Changefiles

IdeasProgramming

Peter Siebel has an excellent interview with Donald Knuth in his book Coders at Work. Among other things they go into a bit of detail on the work Knuth did on literate programming with WEB and CWEB. The core idea is that the program is written in a manner that explains itself to you with documentation in a much more natural manner. While this is interesting, what I found a little more intriguing is the manner by which updates in CWEB or WEB were made.

Essentially they were done through changefiles. Which is a list of deltas from what ever version you're on to the latest version. If you apply all those changes then your code is up to date and synced with the latest release.

Normally how updates are done is just wiping the old module and replacing it with the new one, then only time in which that isn't done is if you're working with a particularly large application and re downloading would be expensive.

The beauty of a change file is not that it saves space alone, although that is one nice property. More importantly you can update a file and ignore changes that the user has made.
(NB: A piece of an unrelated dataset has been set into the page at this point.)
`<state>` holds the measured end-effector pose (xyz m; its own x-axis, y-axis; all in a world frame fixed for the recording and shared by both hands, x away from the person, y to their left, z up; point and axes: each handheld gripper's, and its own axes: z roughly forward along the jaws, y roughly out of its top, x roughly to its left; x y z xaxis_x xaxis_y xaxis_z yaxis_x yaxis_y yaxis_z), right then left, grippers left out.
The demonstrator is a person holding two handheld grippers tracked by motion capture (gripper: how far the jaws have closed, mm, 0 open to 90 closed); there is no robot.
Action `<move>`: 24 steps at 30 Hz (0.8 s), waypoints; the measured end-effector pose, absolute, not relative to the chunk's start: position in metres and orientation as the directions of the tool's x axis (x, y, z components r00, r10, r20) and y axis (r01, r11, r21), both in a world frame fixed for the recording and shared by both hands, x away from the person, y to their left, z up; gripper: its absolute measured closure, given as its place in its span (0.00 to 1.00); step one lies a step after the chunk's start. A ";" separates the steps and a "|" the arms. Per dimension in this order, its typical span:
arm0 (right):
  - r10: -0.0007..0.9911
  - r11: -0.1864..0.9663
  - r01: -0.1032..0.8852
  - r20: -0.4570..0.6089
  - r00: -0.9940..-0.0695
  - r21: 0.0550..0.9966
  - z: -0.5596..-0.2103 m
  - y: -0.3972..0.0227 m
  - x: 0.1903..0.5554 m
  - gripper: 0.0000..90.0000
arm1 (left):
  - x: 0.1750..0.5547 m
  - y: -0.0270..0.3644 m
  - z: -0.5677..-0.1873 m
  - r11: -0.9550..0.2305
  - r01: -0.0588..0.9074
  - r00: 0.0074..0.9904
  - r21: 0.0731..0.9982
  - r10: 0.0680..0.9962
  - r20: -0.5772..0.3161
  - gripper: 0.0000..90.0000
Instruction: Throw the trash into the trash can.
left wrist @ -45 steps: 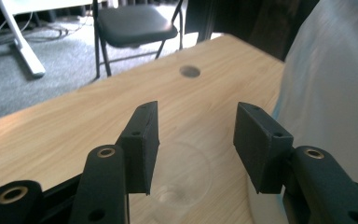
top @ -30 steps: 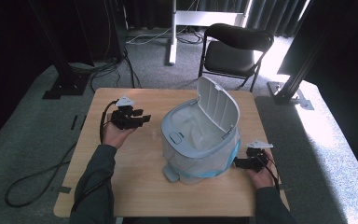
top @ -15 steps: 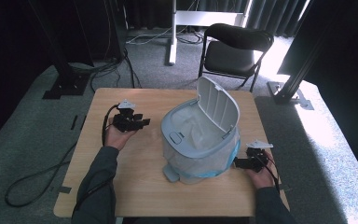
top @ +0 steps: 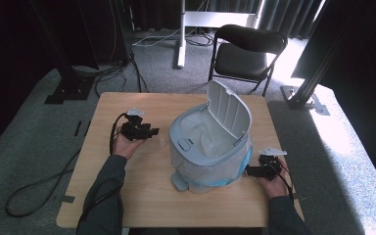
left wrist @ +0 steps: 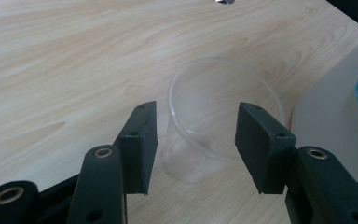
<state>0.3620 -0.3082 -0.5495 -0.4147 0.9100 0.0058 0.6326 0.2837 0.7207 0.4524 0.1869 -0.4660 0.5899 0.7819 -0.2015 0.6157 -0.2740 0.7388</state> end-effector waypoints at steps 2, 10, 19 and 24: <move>0.910 0.283 0.632 0.006 -0.415 0.721 -0.549 -0.308 0.362 0.12 | 0.452 0.189 -0.468 -0.267 0.620 0.588 0.738 0.781 -0.211 0.55; 0.910 0.284 0.633 0.006 -0.415 0.721 -0.549 -0.308 0.362 0.12 | 0.446 0.197 -0.472 -0.279 0.639 0.587 0.716 0.780 -0.219 0.68; 0.910 0.284 0.633 0.006 -0.415 0.721 -0.549 -0.308 0.362 0.12 | 0.427 0.204 -0.484 -0.359 0.638 0.632 0.681 0.750 -0.196 0.88; 0.910 0.284 0.633 0.006 -0.415 0.721 -0.549 -0.308 0.362 0.12 | 0.419 0.211 -0.490 -0.368 0.635 0.644 0.679 0.738 -0.202 0.95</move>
This may seem like a somewhat particular use case, but I think it has some far flung consequences.

Consider the situation in which you're working with a third party library. It almost does exactly what you need but there's a few things here or there that you wish you could change to made the code more specific to your problem. Perhaps you need to specify a different comparator but you want to compare across types, or you want to apply some changes in the new release, but integrate other ones later.
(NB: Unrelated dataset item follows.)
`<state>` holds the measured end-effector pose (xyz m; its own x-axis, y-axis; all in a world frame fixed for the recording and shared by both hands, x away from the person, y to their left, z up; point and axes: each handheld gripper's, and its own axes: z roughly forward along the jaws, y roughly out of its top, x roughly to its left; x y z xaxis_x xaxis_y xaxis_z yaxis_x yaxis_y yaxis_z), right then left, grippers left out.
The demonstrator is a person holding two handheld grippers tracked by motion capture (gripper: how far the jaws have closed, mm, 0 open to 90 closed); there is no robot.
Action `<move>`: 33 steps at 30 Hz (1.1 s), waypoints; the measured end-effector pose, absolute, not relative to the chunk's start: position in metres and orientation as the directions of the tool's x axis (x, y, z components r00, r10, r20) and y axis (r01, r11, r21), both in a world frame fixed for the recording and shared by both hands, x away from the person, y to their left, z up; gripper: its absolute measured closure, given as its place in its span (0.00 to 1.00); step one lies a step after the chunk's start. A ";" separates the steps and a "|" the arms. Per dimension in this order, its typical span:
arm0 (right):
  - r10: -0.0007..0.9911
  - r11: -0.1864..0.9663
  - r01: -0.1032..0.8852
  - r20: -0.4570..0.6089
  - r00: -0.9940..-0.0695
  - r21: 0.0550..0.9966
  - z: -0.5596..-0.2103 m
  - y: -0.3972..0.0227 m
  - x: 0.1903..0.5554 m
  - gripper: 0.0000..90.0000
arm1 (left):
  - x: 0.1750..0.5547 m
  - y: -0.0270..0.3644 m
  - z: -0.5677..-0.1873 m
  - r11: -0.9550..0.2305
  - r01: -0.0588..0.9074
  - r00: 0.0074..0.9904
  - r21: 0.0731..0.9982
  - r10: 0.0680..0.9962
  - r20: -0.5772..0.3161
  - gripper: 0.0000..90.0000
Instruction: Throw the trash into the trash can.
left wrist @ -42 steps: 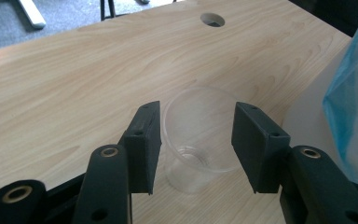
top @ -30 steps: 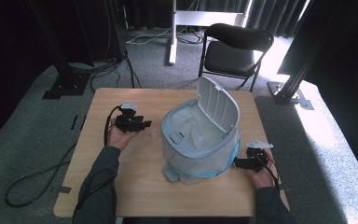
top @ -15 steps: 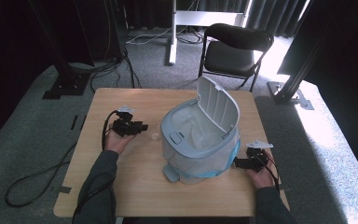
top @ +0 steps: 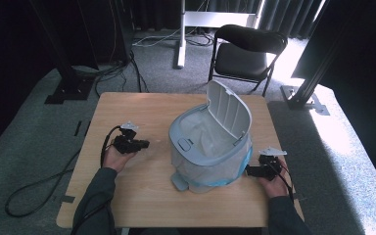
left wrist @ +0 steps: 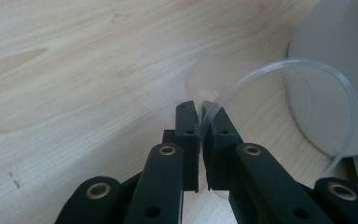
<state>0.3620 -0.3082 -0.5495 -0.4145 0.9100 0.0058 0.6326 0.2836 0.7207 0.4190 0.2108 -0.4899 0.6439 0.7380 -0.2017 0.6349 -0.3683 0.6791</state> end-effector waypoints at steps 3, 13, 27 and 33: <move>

If individual changes were released as changefiles you could have all those benefits, and if you don't care about a specific release and want to apply the new version you can do that too.
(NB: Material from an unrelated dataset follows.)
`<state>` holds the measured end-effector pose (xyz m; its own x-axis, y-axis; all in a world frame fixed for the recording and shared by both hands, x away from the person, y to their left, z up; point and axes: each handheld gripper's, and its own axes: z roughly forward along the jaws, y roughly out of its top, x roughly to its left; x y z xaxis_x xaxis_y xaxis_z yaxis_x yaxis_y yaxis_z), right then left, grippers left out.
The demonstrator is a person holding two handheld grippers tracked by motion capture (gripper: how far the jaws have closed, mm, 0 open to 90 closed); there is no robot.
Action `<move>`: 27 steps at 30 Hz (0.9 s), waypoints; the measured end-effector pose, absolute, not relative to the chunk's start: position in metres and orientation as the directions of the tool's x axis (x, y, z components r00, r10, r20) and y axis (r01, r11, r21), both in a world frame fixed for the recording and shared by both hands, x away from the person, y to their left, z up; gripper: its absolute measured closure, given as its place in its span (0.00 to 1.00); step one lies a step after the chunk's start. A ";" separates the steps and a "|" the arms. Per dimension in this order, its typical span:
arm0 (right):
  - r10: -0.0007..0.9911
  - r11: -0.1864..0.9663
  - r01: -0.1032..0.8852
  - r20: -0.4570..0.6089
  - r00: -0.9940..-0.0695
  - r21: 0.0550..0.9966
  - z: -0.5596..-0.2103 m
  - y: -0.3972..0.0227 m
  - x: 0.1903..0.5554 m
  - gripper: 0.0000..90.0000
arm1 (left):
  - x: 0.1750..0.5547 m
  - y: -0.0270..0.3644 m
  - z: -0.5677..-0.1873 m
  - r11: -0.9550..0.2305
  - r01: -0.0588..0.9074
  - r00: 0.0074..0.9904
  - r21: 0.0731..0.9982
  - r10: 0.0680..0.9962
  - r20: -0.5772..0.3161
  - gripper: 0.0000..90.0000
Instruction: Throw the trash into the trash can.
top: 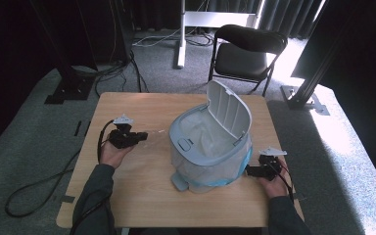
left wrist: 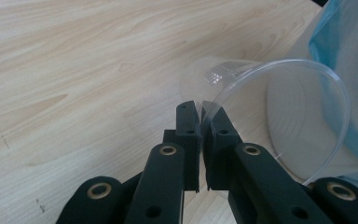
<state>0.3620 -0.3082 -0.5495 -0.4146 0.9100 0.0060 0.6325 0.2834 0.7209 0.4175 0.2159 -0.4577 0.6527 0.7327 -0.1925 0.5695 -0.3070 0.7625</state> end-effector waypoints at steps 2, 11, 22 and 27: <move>0.910 0.284 0.633 0.006 -0.415 0.721 -0.549 -0.308 0.362 0.12 | 0.417 0.215 -0.455 -0.309 0.563 0.656 0.766 0.731 -0.187 0.95; 0.910 0.283 0.633 0.006 -0.414 0.720 -0.549 -0.308 0.362 0.12 | 0.417 0.213 -0.444 -0.307 0.539 0.667 0.785 0.724 -0.175 0.95; 0.910 0.284 0.633 0.006 -0.414 0.721 -0.549 -0.308 0.362 0.12 | 0.417 0.208 -0.432 -0.308 0.508 0.681 0.804 0.715 -0.157 0.95; 0.910 0.283 0.632 0.006 -0.415 0.721 -0.549 -0.308 0.362 0.12 | 0.416 0.206 -0.424 -0.303 0.492 0.688 0.816 0.710 -0.150 0.95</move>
<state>0.3620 -0.3082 -0.5495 -0.4147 0.9099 0.0060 0.6324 0.2835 0.7209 0.4159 0.2060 -0.4242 0.6875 0.7104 -0.1505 0.4922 -0.3035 0.8159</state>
What I have in mind is a little more expansive than just forking a project and modifying code. More specifically you ought to be able to take any third party function and modify arbitrary parts of the functions or class and have those changes apply in a specific scope. It could either be a change for a specific file, or for the whole project.

One of the great things about this is that it would mean more cohesion among developers trying to solve the same problem. Instead of dividing their efforts across multiple projects that have subtle differences they could work on the same source and tweak what they needed to change.

Objections

This of course will not change the differences between libraries that take a fundamentally difference approach. You would not try to take a library that has made certain architectural choices in its core runtime. In part because that would require an excessive amount of work and any changes made the the original would probably not apply to the other. Similarly, there is an issue here in that some functions and files would rely upon other ones. What happens if you change one, and if you do, have you broken the whole system?

In many ways the git model seems to do a decent job covering some of these use cases. Individuals can make modifications and keep things in sync for the most part. You can sync forks with other upstream branches and so on.

I think the benefit here isn't so much being able to sync things, but rather being free to modify with very little overhead. The result is a bunch of custom tuned libraries that do a really good job with your use case. Installing these custom additions could also be done inline with other code, rather than having to install from a dedicated repo. All in all, the git model does most of this already, and this probably isn't worth pursuing.